Your assignment - Which lines in the data below contain the string "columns"? Show each one.

....

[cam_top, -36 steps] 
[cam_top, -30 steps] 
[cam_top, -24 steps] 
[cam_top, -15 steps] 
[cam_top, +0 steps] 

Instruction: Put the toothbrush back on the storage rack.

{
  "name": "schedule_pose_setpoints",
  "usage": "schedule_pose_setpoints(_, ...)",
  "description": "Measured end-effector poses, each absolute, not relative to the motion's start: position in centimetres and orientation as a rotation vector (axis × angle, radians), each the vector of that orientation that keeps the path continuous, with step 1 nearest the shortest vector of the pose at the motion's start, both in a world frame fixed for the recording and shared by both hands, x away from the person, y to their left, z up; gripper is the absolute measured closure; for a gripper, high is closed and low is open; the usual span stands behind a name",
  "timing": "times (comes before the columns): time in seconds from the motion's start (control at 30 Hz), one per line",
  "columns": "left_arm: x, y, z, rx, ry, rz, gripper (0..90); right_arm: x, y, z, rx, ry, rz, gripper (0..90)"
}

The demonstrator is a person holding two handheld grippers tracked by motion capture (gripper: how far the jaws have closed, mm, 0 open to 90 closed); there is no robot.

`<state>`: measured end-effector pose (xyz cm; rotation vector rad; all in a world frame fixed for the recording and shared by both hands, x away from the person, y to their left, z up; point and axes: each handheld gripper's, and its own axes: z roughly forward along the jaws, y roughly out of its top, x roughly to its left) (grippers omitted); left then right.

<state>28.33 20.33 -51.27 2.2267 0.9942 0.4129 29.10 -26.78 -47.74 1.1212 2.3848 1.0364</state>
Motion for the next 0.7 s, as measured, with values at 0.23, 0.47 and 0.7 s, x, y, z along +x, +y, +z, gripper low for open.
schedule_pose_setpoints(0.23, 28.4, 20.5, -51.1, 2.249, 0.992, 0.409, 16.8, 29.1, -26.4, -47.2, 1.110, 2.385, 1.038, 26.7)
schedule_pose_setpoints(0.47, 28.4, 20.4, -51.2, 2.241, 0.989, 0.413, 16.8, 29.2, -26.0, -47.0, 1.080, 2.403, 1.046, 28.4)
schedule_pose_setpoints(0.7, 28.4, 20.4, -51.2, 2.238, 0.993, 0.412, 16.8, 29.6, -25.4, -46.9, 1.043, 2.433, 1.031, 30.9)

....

Your response -
  "timing": "times (comes before the columns): time in seconds from the motion's start (control at 30 Hz), one per line",
  "columns": "left_arm: x, y, z, rx, ry, rz, gripper (0..90); right_arm: x, y, z, rx, ry, rz, gripper (0..90)"

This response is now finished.